* **Exercise**:
Return, unchanged, every line starting at the one with "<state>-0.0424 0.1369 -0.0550" and running through the last line of the material below, with nothing else added.
+---+
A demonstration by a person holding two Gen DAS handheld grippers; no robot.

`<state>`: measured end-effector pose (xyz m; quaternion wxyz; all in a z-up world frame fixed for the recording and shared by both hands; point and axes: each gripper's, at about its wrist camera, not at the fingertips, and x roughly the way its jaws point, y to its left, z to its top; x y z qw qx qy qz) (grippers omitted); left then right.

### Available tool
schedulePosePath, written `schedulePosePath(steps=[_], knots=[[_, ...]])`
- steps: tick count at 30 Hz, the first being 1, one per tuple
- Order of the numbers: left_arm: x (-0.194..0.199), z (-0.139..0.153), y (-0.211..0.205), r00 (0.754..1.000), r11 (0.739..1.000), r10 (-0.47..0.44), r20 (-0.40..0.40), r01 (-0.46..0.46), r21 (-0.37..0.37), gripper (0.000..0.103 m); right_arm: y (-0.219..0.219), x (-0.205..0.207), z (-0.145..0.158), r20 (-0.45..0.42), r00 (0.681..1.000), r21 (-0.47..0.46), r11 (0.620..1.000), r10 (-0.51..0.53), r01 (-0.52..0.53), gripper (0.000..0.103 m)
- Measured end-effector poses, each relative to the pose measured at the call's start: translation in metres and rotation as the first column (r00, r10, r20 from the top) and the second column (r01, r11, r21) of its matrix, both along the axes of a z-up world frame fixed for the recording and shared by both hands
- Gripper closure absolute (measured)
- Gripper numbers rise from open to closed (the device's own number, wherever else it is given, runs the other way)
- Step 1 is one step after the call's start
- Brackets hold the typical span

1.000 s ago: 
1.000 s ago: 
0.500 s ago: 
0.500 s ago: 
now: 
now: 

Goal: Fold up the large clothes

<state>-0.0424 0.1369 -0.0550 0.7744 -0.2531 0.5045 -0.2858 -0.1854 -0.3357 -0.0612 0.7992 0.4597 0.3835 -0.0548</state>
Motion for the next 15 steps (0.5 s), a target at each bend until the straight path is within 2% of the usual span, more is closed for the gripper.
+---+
* **Solved exercise**:
<state>-0.0424 0.1369 -0.0550 0.7744 -0.2531 0.5045 -0.2858 -0.1854 -0.3357 -0.0612 0.7992 0.4597 0.3835 -0.0548</state>
Motion for the next 15 steps (0.5 s), a target at each bend until the straight path is within 2% of the usual span, more is closed for the gripper.

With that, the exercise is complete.